The Global Anabaptist Profile (GAP), an extensive three-year project supported by the Institute for the Study of Global Anabaptism, is nearing completion.
Implemented among 24 member groups of Mennonite World Conference (MWC), the survey was completed by 18,299 individuals representing 403 congregations on five continents.
The ISGA plans to publish a full-length report near the end of 2016, featuring individual conference profiles as well as composite analysis of all participating groups.
The conclusions of the GAP identify certain areas of significant commonality within the global church, as well as highlighting major differences.
Overall, the survey found that the differences between the churches of the “Global North” (North America and Europe) and those in the “Global South” (Latin America, Africa, and Asia) are more important than differences related to denominational affiliation.
Enjoy the following sneak preview of the profile of the Convention of the Mennonite Evangelical Churches of Nicaragua, one of the groups that participated in the GAP. A more in-depth look at the GAP’s findings will be published in the October issue of MWC’s Courier.
Convención de Iglesias Evangélicas Menonitas de Nicaragua
Congregations: 115 | Members: 5,282
The average size of congregations in CIEMN is 45 members.

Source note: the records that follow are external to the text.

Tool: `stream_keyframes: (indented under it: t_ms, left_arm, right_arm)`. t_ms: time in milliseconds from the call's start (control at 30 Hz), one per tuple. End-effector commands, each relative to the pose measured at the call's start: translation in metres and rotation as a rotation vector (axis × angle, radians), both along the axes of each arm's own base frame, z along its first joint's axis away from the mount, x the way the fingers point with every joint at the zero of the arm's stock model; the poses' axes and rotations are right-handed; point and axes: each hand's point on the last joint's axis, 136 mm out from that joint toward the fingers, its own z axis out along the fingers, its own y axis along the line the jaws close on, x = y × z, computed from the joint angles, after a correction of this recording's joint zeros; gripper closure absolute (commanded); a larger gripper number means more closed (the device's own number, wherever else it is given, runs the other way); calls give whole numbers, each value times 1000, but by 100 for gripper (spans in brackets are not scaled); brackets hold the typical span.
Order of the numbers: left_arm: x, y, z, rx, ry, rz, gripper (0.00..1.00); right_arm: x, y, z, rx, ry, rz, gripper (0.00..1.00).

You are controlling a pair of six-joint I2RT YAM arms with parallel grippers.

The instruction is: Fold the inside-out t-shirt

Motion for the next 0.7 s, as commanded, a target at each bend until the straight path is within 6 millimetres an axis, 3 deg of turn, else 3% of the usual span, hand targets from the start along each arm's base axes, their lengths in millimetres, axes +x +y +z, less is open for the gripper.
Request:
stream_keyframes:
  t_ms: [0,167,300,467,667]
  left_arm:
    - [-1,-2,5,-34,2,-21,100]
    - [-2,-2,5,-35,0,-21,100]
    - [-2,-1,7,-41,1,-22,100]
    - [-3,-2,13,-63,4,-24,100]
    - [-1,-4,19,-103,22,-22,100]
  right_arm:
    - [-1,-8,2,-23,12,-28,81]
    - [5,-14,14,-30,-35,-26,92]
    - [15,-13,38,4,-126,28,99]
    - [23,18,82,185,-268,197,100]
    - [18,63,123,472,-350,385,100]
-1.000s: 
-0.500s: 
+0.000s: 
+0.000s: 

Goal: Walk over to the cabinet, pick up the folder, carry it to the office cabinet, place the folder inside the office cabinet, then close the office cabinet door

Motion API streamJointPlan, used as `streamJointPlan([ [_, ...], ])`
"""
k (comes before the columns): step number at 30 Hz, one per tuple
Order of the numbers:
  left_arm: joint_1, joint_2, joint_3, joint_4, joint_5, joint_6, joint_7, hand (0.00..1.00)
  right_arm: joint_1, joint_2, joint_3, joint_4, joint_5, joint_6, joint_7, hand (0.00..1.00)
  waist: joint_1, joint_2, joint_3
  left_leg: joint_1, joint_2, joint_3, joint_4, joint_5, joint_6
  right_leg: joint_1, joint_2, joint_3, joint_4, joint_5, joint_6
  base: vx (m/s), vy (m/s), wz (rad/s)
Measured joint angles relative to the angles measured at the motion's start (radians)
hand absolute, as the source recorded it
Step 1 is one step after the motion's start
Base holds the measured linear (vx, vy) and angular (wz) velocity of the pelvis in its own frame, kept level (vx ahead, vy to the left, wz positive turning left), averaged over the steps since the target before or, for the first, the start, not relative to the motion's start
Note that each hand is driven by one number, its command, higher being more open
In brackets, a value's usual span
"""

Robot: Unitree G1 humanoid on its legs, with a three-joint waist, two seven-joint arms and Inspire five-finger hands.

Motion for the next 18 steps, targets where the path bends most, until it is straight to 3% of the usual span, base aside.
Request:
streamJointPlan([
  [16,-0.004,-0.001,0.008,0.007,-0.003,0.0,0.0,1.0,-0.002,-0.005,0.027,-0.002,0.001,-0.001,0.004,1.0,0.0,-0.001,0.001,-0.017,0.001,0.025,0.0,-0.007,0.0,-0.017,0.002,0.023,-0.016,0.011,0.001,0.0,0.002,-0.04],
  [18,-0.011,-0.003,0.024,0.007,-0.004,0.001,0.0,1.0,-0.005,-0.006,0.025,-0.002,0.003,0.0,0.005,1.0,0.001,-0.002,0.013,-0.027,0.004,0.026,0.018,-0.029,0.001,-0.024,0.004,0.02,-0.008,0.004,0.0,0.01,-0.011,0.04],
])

Of those who participated in the GAP, 70 percent were women and 30 percent were men–this is the highest percentage of women of any GAP church in North or Latin America.
Fifty-three percent of members is 43 years and 59 percent of women are within childbearing age (18-45 years).
Seventy-nine percent have not completed a high school education. Twenty-one percent are high school graduates and 5 percent have graduated from college.
Only 30 percent grew up in a home where one or both parents was a member of a congregation in CIEMN.
Seventy-one percent of respondents were baptized in a congregation of CIEMN.
Research Associate Marcos Orozco shared his reflections on CIEMN’s overwhelming rejection of military service (shown in fig. 1):
In 1983 the new Sandinista government in Nicaragua imposed mandatory military service for the first time in Nicaragua’s history. It took us by surprise. Neither the church nor its leaders nor its young people were ready to face this new challenge.
The young people were taken against their will and obliged to serve their military service because the government did not offer alternative service.
For us as a peace church it was a very difficult situation. Some of our young people died under these circumstances and others were taken to prison; still others fled the country, leaving behind their families, possessions, studies, etc. Three church conferences petitioned government for conscientious objector status, but the government ignored us.
Our convictions are very strong on this point. War has been so devastating [to our country]. Our young people don’t want to be a part of this.